Jack. What, shouldst like to be murdered with as little ceremony as Hackabout, the butcher, knocks down a calf? or, shouldst like to get rid of thy wife for every little bit of tiff? And as to liberty of conscience, which they brag so much about, why, they have driven away their parsons (ay, and murdered many of 'em), because they would not swear as they would have them. And then they talk of liberty of the press; why, Tom, only t'other day they hang'd a man for printing a book against this pretty government of theirs. Tom. But you said, yourself, it was sad times in France, before they pulled down the old government.

Jack. Well, and suppose the French were as much in the right as I know them to be in the wrong; what does that argue for us? Because my neighbor Furrow t'other day pulled down a crazy old barn, is that a reason why I must set fire to my tight cottage?

Tom. I don't see, for all that, why one man is to ride in his coach-and-six, while another mends the highway for him. Jack. I don't see why the man in the coach is to drive over the man on foot, or hurt a hair of his head, any more than you. And as to our great folks, that you levellers have such a spite against, I don't pretend to say they are a bit

* This was written before the war, when the funds were at the highest.

better than they should be; but that's no affair of mine; let them look to that; they'll answer for that in another place. To be sure, I wish they'd set us a better example about going to church, and those things; but still hoarding's not the sin of the

age; they don't lock up their money-away it goes, and every

body's the better for it.

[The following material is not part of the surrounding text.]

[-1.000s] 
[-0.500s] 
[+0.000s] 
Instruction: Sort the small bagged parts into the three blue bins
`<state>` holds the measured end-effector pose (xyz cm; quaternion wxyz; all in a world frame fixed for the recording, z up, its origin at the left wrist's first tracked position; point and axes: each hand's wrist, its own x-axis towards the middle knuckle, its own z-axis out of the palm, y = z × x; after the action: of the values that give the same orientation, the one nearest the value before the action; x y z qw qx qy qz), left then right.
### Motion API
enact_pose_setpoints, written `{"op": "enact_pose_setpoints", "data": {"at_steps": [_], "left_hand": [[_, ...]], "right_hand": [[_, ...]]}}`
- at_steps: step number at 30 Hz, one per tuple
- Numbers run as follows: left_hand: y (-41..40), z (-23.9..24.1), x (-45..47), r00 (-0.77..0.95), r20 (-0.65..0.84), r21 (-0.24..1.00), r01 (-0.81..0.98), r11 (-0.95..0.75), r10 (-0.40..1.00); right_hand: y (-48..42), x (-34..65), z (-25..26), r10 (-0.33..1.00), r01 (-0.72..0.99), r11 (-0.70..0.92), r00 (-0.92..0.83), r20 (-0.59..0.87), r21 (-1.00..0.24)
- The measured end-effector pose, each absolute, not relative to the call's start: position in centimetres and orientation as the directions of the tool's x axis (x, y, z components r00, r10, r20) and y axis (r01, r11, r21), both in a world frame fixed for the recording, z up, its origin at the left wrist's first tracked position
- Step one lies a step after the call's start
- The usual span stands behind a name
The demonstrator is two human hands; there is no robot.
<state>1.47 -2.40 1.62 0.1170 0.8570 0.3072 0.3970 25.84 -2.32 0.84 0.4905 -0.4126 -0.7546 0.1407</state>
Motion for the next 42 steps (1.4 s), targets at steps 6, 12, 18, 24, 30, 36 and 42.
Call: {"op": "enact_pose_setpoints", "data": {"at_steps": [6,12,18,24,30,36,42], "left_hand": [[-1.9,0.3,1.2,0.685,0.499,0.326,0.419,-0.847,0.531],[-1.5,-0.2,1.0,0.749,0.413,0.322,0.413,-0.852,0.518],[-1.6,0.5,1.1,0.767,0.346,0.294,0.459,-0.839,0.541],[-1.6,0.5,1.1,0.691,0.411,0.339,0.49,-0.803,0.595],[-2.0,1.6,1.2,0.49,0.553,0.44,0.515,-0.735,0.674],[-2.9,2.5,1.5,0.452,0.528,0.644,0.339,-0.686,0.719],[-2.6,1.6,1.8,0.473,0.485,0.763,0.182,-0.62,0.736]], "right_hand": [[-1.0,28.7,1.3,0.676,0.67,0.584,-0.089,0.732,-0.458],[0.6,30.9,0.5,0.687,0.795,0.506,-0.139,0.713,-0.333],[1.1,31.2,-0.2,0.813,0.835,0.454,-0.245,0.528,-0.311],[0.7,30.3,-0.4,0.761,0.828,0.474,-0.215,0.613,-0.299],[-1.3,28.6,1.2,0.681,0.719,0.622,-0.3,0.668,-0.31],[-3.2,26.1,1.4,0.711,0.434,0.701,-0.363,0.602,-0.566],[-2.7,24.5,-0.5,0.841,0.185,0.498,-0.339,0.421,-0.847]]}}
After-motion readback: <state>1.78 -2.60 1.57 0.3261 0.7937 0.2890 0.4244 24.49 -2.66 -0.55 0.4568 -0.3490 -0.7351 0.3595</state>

They do spend too much, to be sure, in feastings and fandangoes; and so far from commending them for it, if I was a parson, I'd go to work with 'em, but it should be in another kind of way; but as I am only a poor tradesman, why, 'tis but bringing more grist to my mill. It all comes among the people. Their very extravagance, for which, as I said before, their parsons should be at them, is a fault by which, as poor men, we are benefited; so you cry out just in the wrong place. Their coaches, and their furniture, and their buildings, and their planting, employ a power of tradesmen and laborers. Now, in this village, what should we do without the castle? Tho' my lady is too rantipolish, and flies about all summer to hot water and cold water, and fresh water and salt water, when she ought to stay at home with Sir John; yet when she does come down, she brings such a deal of gentry, that I have more horses than I can shoe, and my wife more linen than she can wash. Then all our grown children are servants in the family, and rare wages they have got. Our little boys get something every day by weeding their gardens, and the girls learn to sew and knit at Sir John's expense; who sends them all to school of a Sunday, besides.

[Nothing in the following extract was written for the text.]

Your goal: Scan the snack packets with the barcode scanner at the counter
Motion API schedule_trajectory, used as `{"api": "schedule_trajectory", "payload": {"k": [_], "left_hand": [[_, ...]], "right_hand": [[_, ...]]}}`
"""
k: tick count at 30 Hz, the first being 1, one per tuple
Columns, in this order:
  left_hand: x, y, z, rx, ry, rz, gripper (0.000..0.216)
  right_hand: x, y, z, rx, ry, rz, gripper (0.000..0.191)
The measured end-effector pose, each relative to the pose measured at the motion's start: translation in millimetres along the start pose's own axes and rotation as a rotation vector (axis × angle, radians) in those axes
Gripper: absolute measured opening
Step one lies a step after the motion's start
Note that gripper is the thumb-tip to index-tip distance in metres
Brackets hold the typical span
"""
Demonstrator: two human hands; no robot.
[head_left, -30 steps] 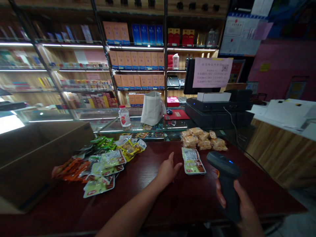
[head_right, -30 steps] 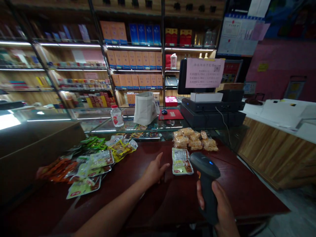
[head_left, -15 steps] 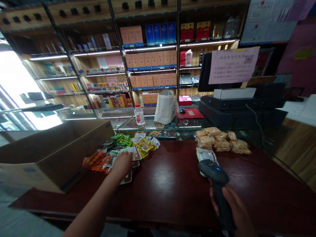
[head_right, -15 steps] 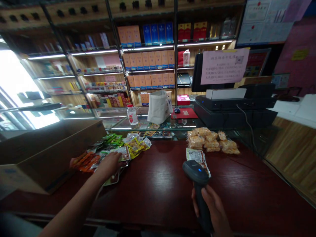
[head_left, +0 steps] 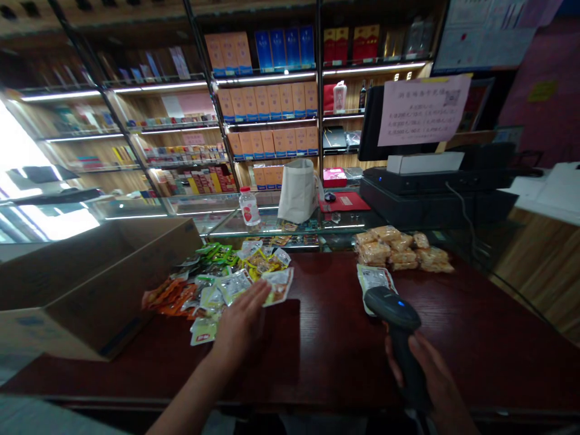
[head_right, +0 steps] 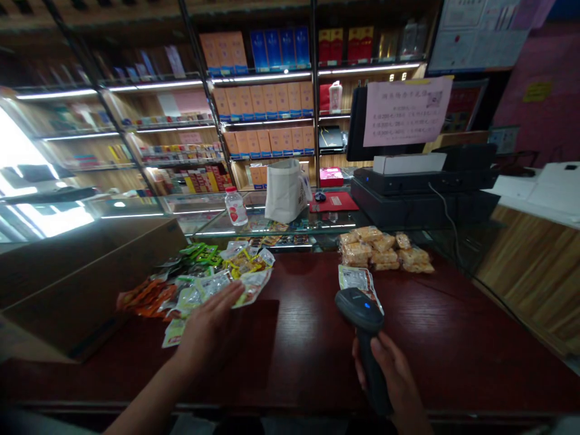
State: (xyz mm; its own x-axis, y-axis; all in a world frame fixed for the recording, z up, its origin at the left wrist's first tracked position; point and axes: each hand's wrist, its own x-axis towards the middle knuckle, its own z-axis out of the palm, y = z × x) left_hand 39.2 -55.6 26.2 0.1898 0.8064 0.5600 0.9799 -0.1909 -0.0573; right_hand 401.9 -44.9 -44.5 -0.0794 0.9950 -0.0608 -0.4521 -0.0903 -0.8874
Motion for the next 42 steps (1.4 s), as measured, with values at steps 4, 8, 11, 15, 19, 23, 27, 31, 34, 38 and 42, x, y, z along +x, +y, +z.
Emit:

Tom. Ay, but there's not Sir Johns in every village.

Jack. The more's the pity. But there's other help. 'Twas but last year you broke your leg, and was nine weeks in the Bristol infirmary, where you was taken as much care of as a lord, and your family was maintained all the while by the parish. No poor-rates in France, Tom; and here there's a matter of two million and a half paid for the poor every year, if 'twas but a little better managed.

Tom. Two million and a half!

Jack. Ay, indeed. Not translated into tenpences, as your French millions are, but twenty good shillings to the pound. But, when this levelling comes about, there will be no infirmaries, no hospitals, no charity-schools, no Sundayschools, where so many hundred thousand poor souls learn to read the word of God for nothing. For who is to pay for them? Equality can't afford it; and those that may be willing won't be able.

Tom. But we shall be one as good as another, for all that.